Definitely thought provoking, and so beautiful. I grew up in a household with a Step-dad who loved to cook for us, and a mother who could burn orange juice. My mother constantly complained about her weight (but was never overweight by more than 2 stone at most), and would complain about mine too, saying we needed to be healthier and then buying the worst food in the shop purely because it was on offer. I remember as a child having 3 or 4 bags of popcorn in the cupboard, but no fruit when I wanted a piece because popcorn was on offer - it didn't matter than only 1 person in a 4 person household actually liked popcorn, it was cheap so she brought it, thinking it was a bargain: like buying a new table in a charity shop because it was only £3 but throwing out the old table £50 to make room for it...!

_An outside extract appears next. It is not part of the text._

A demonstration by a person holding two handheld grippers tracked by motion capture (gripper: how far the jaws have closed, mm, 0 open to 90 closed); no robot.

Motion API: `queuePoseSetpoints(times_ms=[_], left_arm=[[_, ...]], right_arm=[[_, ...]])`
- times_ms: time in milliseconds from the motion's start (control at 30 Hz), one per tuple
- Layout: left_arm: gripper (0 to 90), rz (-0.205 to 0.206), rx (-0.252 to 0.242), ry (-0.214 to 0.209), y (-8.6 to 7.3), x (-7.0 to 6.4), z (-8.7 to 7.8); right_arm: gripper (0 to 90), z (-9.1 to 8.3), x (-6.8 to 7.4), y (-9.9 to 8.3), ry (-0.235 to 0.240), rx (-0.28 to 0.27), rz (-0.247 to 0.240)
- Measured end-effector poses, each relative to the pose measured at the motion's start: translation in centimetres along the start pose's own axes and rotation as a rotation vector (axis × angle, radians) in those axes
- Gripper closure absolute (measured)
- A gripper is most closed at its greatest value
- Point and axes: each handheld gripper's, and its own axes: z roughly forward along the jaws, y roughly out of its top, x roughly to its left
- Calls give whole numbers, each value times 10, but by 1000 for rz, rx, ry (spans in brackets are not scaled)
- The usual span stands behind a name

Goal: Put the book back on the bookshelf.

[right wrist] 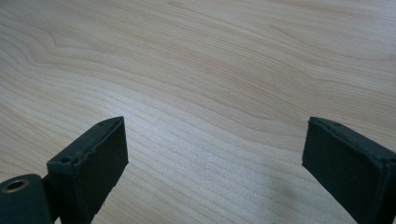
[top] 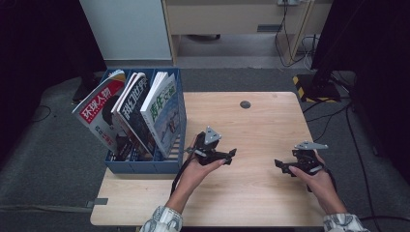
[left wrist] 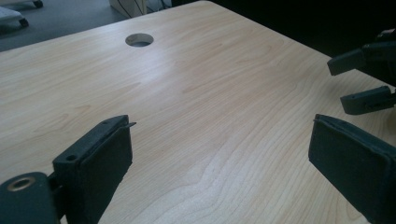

I don't blame my mother for me being overweight, I lost weight when I was 17, so I knew how to do it and why I was doing it, but both eating and not were conscious adult decisions I made, I do however, resent her slightly for my issues with food - I distinctly remember at probably age 10, eating a plate of chips for breakfast before school, because I'd stropped about eating my cereal, so she just fried chips, at 10 it was brilliant (what kid doesn't want junk all day!?), but looking back at it, I'm appalled and ashamed. Now my mother is at the opposite scale, she's tiny, and lives on salad.
I so hope I don't make my children feel fat and miserable, only beautiful and clever and cherished. And if they happen to become slightly overweight adults, I hope we could conquer it together, in a positive way that brought us closer, not made them resent me.